# Exercise aim
Scan the lines below; pull out those with "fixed".

# Data segment
--- --- ---

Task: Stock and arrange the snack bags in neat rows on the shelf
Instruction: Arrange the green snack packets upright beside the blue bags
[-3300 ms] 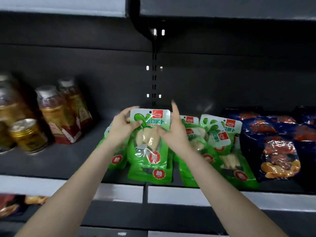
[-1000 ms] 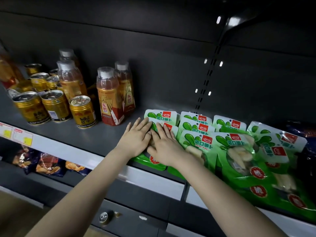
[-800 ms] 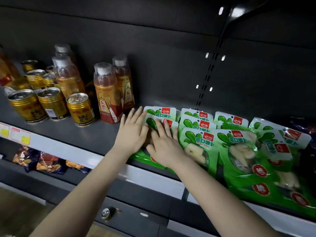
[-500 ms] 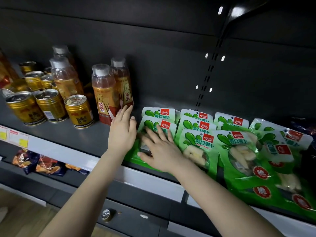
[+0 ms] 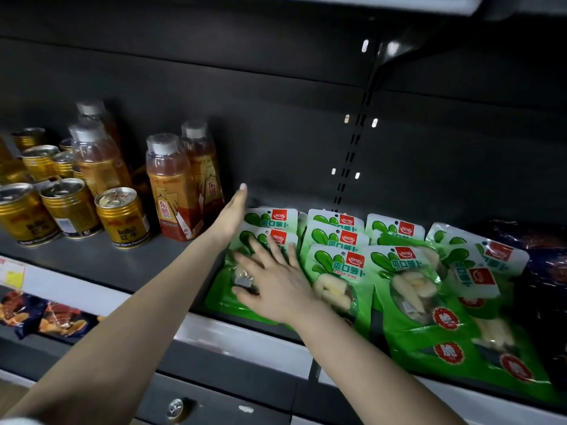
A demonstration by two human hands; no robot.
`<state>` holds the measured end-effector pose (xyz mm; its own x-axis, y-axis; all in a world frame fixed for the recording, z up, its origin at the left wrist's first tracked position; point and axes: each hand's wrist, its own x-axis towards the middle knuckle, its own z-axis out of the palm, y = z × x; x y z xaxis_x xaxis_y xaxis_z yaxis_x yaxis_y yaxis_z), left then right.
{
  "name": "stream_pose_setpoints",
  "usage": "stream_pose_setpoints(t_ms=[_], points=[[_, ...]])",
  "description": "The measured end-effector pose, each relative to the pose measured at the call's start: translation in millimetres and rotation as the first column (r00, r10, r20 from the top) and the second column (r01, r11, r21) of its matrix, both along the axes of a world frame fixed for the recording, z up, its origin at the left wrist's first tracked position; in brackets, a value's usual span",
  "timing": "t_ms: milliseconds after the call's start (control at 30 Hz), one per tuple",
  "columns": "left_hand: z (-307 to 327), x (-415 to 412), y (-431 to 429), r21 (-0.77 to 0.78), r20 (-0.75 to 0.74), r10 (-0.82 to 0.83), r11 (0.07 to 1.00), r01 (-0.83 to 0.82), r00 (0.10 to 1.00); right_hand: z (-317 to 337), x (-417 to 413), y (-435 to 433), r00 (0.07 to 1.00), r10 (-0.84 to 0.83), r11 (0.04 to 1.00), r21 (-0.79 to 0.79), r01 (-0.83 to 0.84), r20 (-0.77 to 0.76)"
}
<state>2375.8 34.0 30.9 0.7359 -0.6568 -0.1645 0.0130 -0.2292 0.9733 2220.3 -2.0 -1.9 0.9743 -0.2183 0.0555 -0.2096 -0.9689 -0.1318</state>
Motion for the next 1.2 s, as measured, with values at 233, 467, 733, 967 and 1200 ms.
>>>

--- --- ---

# Output
`<state>` holds the measured end-effector pose (xyz mm; its own x-axis, y-axis; all in a world frame fixed for the recording, z up, its origin at the left wrist's first tracked position; point and axes: each hand's wrist, its own x-axis towards the middle knuckle, its own z-axis out of the palm, y = z × x; x y z xaxis_x xaxis_y xaxis_z yaxis_x yaxis_y yaxis_z), left then right.
  "description": "The measured end-effector pose, each relative to the pose measured at the call's start: translation in millimetres and rotation as the first column (r00, r10, r20 from the top) and the second column (r01, r11, r21) of its matrix, both along the axes of a world frame fixed for the recording, z up, its origin at the left wrist's first tracked position; in brackets, a value's usual span",

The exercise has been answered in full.